Site Meter Reflections on Playboy: Donning my metaphysical cap and gown

March 25, 2009

Donning my metaphysical cap and gown

This course is a beginning, not an end. Your Friend [the Holy Spirit] goes with you. You are not alone. No one who calls on Him can call in vain. Whatever troubles you, be certain that He has the answer, and will gladly give it to you, if you simply turn to Him and ask it of Him. He will not withhold all answers that you need for anything that seems to trouble you. He knows the way to solve all problems, and resolve all doubts. His certainty is yours. You need but ask it of Him, and it will be given you.
—from the epilogue of the “Workbook for Students” of A Course in Miracles, revealed to Helen Schucman in the 1960s and ’70s.

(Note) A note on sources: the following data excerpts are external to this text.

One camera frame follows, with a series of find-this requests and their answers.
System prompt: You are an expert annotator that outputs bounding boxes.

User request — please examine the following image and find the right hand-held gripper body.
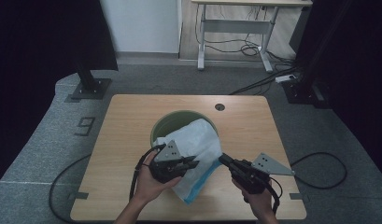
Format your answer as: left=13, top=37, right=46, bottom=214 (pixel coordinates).
left=228, top=151, right=296, bottom=196

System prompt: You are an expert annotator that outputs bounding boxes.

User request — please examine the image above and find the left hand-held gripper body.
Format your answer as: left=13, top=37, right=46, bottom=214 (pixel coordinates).
left=149, top=139, right=190, bottom=184

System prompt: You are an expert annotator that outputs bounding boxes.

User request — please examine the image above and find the white plastic bag blue edge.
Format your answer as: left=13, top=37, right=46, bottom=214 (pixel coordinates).
left=152, top=118, right=224, bottom=206

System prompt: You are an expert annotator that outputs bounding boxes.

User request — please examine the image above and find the green plastic bin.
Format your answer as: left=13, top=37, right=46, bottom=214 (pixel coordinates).
left=149, top=109, right=219, bottom=147

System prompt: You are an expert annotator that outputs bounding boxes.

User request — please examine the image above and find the person's right hand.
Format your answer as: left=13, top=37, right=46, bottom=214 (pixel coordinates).
left=232, top=179, right=277, bottom=220

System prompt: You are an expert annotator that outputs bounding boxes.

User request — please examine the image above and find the person's left hand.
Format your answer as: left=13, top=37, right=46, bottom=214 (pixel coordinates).
left=134, top=150, right=184, bottom=205

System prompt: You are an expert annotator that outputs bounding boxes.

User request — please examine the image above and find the white power strip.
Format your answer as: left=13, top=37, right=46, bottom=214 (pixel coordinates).
left=275, top=74, right=297, bottom=84

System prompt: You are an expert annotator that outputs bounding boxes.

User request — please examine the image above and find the black metal stand large base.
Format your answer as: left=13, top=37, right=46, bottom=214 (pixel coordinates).
left=281, top=0, right=333, bottom=109

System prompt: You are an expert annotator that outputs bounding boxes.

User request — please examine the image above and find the black metal stand square base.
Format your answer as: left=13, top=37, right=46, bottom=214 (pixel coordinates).
left=70, top=60, right=113, bottom=101

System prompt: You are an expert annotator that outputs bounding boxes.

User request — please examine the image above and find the white desk with metal legs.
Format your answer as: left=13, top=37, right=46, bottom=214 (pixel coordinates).
left=191, top=0, right=314, bottom=74

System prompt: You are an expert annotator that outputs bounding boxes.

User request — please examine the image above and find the black curtain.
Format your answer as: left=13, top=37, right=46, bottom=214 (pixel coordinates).
left=0, top=0, right=120, bottom=189
left=295, top=0, right=382, bottom=173

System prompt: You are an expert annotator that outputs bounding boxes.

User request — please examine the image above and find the left hand-held gripper cable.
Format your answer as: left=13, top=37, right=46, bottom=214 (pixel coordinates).
left=128, top=144, right=167, bottom=202

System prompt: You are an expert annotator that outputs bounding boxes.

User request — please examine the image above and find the hand-held gripper cable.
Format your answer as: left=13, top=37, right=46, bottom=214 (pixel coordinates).
left=128, top=144, right=167, bottom=202
left=265, top=175, right=282, bottom=217

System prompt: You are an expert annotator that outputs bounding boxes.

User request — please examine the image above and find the right hand-held gripper cable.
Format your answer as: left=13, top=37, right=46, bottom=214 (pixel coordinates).
left=265, top=175, right=282, bottom=217

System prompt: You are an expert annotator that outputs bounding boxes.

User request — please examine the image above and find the black cables to power strip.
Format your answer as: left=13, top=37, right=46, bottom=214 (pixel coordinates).
left=228, top=65, right=302, bottom=96

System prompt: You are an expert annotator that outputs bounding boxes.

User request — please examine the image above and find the black looped floor cable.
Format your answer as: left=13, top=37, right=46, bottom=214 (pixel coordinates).
left=289, top=151, right=348, bottom=190

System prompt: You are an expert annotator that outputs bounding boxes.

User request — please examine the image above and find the black cable bundle under desk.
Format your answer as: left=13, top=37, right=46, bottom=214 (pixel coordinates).
left=194, top=4, right=300, bottom=64

Strike up the band. Have them play the “Graduation March” from Pomp and Circumstance. As promised, I’m doing the final lesson of the Workbook today. I have not been disappointed by the results of my studies, although I still burn with feelings of victimhood almost every day. My childhood and adolescence were lost to other people’s dreams of utopian social engineering. America’s despicable government-run school system robbed me of dignity, time, peace of mind, and the opportunity for social development on my own terms. I’m so warped as an adult that I’ve been kicked out of two apartments for vandalizing them and letting dust and garbage accumulate in them. I don’t know when or how I’ll find another permanent place to live. My own mother refuses to apologize for her part in the psychological war crimes that have so crippled me. I often dwell on fantasies of revenge.

Yet despite appearances, says A Course in Miracles, my past and present circumstances do not define me. The circumstances are illusion—maya, as the Hindus say. In reality, I am the holy Son of God Himself, needing only to grow in awareness of this fact to find peace. The Workbook has helped me make slow but certain increase in this awareness a part of everyday life. Last night, repetitive victim thoughts were keeping me awake. Suddenly, I felt emboldened to visualize my “Inner Teacher,” the Holy Spirit, as a beautiful, naked woman with fairy wings, essentially a life-size Tinkerbell for big boys. Doting on me, she gently ran her fingers across my arms and chest, which helped me remember the true measure of my worth. Whenever I can stop thinking of myself as a victim, I can stop being a victim. For this I am grateful beyond words.

Posted by Brian Sorgatz at 4:05 PM

  • Blogger Rachel C Miller left this comment at March 25, 2009 5:23 PM  
    well at least you didnt say you buy it for the great reading material. lol I found your blog in blog explosion thought I would check it out.
  • Blogger Brian Sorgatz left this comment at March 25, 2009 5:30 PM  
    If you don’t think I read the articles, you need to keep browsing this blog.
  • Anonymous Kimberly left this comment at April 20, 2009 3:04 PM  
    I've had friends and acquaintances go through ACIM and I don't know one person who felt it was a waste of time. It benefits everyone who comes in contact with it, even if only on the fringes.

    Congratulations on your completion! I hope it continues to effect your life in many positive ways.